Exercise aim:
For the listing below, print exactly the lines from the line with "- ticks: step" to the line with "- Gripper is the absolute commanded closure", both included, and nothing beyond them.

Information provided:
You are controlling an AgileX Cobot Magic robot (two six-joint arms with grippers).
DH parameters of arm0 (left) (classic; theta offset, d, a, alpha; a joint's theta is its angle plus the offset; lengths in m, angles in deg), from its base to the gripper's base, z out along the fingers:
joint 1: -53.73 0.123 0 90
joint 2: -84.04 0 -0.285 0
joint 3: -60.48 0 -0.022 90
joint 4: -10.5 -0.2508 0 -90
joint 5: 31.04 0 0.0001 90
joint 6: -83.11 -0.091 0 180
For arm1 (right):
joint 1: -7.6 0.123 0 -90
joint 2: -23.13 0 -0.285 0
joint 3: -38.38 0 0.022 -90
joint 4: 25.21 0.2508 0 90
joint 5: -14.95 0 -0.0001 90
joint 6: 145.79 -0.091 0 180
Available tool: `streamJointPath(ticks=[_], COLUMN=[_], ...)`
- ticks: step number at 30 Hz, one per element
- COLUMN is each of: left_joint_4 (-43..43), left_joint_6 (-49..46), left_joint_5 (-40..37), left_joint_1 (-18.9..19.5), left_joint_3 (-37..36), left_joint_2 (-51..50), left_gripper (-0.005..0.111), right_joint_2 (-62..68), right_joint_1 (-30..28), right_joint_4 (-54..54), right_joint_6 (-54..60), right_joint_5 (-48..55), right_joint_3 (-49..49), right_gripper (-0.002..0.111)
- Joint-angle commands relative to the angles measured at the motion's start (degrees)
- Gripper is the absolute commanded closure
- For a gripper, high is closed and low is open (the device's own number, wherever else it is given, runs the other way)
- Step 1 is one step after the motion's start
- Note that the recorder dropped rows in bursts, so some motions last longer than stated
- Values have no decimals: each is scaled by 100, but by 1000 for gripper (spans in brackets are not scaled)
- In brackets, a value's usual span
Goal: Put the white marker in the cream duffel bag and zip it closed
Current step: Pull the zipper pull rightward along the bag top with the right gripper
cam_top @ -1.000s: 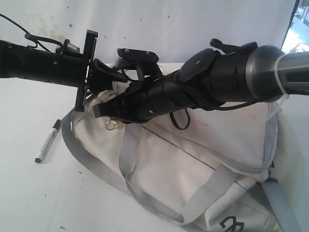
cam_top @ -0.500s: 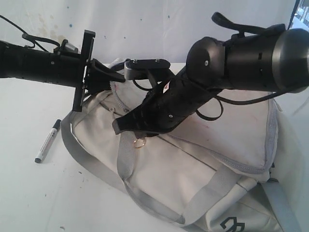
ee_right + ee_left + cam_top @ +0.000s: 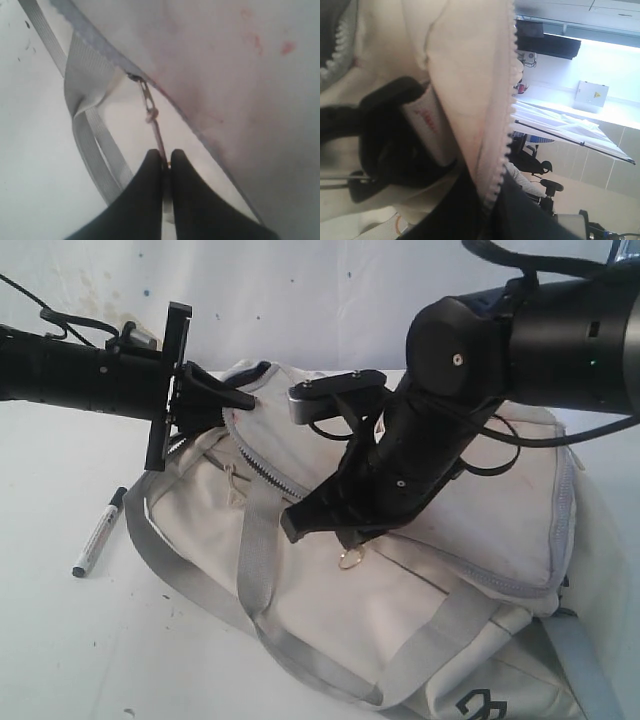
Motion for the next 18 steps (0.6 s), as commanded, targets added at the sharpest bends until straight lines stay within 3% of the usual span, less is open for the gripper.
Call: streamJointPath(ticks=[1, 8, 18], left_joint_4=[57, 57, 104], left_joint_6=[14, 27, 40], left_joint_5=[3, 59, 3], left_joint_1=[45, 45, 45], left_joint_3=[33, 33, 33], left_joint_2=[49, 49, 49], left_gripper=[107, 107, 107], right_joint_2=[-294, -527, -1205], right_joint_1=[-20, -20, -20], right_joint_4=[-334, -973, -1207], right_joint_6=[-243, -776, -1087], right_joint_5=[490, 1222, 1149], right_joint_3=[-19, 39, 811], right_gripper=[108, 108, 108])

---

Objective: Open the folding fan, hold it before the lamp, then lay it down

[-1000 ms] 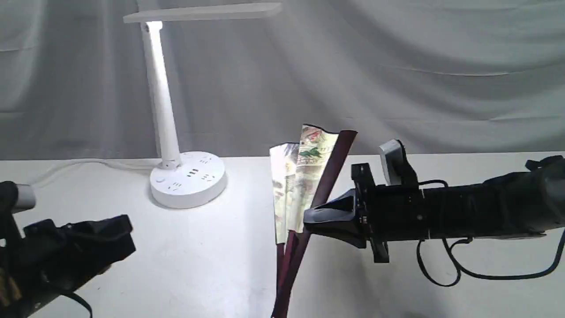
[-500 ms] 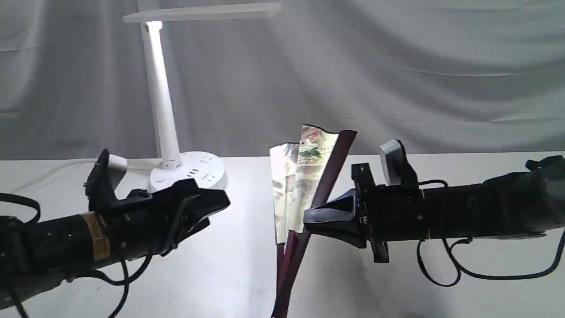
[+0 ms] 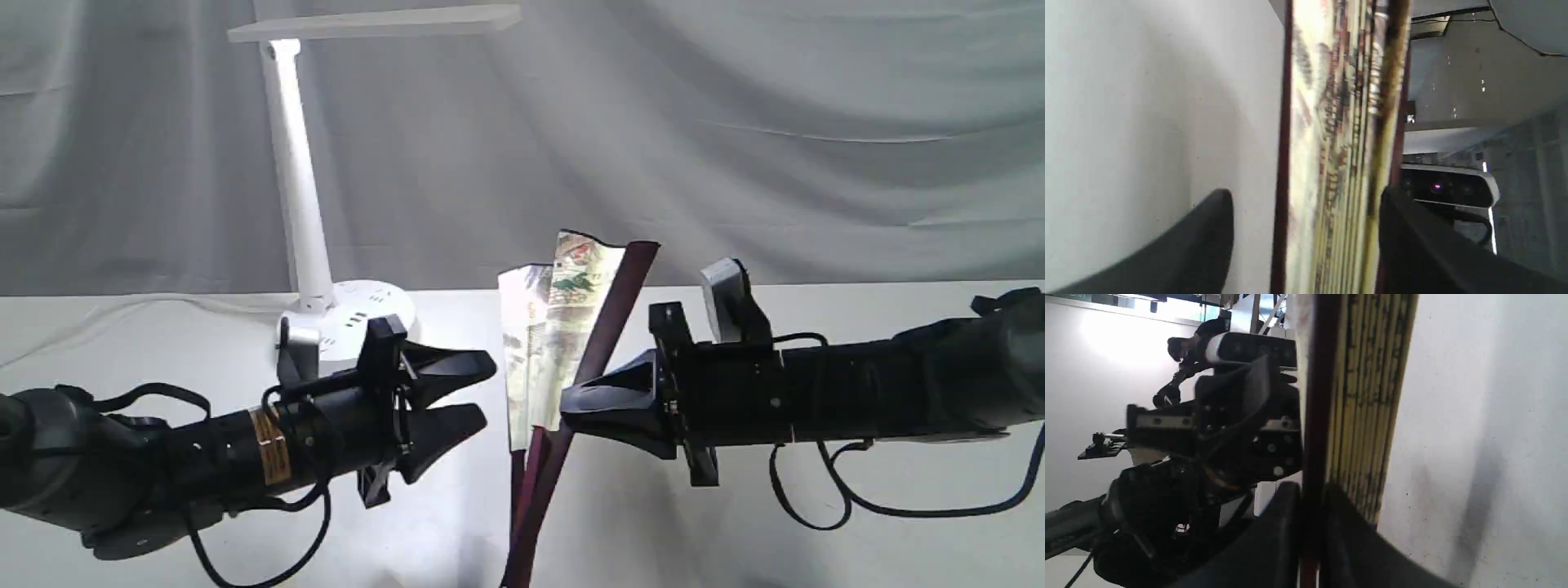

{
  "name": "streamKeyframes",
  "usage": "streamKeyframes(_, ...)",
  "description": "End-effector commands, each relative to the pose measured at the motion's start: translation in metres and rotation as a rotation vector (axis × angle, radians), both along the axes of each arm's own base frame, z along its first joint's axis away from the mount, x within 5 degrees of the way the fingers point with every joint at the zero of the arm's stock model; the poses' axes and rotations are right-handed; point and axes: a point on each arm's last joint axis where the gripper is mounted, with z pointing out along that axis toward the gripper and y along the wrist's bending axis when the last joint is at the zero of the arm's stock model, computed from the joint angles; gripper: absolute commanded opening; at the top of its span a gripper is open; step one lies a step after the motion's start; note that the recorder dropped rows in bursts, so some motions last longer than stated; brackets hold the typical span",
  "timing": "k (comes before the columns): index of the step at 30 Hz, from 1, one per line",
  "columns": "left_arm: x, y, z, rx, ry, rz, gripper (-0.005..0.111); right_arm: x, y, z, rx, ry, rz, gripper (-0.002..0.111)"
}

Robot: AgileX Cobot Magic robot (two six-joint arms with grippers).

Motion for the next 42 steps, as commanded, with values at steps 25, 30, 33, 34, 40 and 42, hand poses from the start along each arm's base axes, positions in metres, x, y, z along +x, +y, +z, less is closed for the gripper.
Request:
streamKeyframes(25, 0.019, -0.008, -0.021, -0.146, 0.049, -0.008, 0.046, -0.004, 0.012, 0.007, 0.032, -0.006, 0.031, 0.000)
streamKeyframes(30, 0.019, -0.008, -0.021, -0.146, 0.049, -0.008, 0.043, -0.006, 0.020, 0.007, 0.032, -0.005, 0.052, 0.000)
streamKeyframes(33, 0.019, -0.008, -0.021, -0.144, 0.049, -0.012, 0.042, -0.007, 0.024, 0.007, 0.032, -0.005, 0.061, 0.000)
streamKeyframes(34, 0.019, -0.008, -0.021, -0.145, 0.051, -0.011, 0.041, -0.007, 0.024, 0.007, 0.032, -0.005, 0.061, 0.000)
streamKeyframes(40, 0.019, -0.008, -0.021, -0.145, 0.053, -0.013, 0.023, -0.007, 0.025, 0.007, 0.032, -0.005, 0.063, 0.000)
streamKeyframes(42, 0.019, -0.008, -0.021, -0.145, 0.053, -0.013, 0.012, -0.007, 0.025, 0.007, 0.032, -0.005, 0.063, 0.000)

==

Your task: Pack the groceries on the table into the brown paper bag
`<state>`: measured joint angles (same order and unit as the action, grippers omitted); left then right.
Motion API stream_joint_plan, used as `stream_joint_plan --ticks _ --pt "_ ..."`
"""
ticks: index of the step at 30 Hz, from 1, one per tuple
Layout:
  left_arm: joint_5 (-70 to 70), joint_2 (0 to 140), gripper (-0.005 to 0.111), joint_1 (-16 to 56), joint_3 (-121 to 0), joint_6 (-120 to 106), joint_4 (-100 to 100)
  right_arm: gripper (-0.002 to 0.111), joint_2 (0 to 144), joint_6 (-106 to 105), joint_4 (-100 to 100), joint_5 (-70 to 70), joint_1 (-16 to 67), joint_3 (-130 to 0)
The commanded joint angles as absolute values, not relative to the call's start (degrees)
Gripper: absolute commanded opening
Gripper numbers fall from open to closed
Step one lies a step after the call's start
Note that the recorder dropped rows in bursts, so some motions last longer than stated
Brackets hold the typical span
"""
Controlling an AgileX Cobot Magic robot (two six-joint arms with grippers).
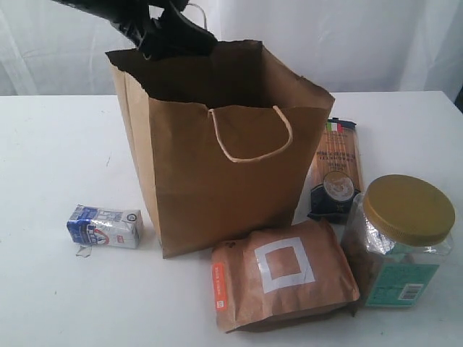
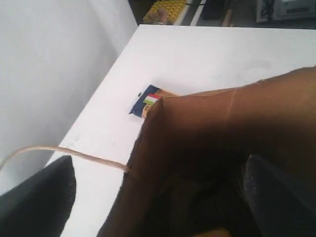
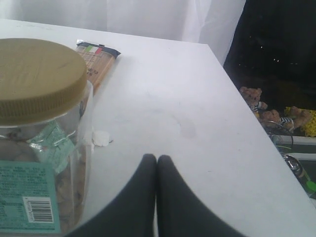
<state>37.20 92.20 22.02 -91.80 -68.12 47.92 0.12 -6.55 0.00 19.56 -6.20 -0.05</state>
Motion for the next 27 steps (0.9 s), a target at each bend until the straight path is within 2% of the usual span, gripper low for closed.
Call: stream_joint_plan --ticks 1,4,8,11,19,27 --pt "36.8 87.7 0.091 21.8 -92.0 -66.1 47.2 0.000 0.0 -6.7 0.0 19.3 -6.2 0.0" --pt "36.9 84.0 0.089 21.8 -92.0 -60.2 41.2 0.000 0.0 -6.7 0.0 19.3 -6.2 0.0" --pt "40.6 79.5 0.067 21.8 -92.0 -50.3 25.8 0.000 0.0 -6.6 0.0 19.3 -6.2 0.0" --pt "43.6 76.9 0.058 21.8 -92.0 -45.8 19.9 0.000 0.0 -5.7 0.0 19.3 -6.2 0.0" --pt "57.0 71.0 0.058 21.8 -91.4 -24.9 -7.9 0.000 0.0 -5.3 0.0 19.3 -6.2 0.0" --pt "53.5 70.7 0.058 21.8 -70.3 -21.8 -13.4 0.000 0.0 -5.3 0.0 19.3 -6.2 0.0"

Answer box:
- ticks: step number at 30 Hz, one per element
- COLUMN is each of: left_joint_4 (-43..43), left_joint_6 (-49..46), left_joint_5 (-40..37), left_joint_1 (-18.9..19.5), left_joint_3 (-37..36), left_joint_2 (-51..50), left_gripper (-0.005..0.111), right_joint_2 (-62..68), right_joint_1 (-30..28), right_joint_4 (-54..54), right_joint_6 (-54..60), right_joint_5 (-48..55), right_joint_3 (-49..49), right_gripper (-0.002..0.111)
- Joint-angle commands relative to the angles measured at the motion's start (degrees)
- Gripper is the absolute commanded closure

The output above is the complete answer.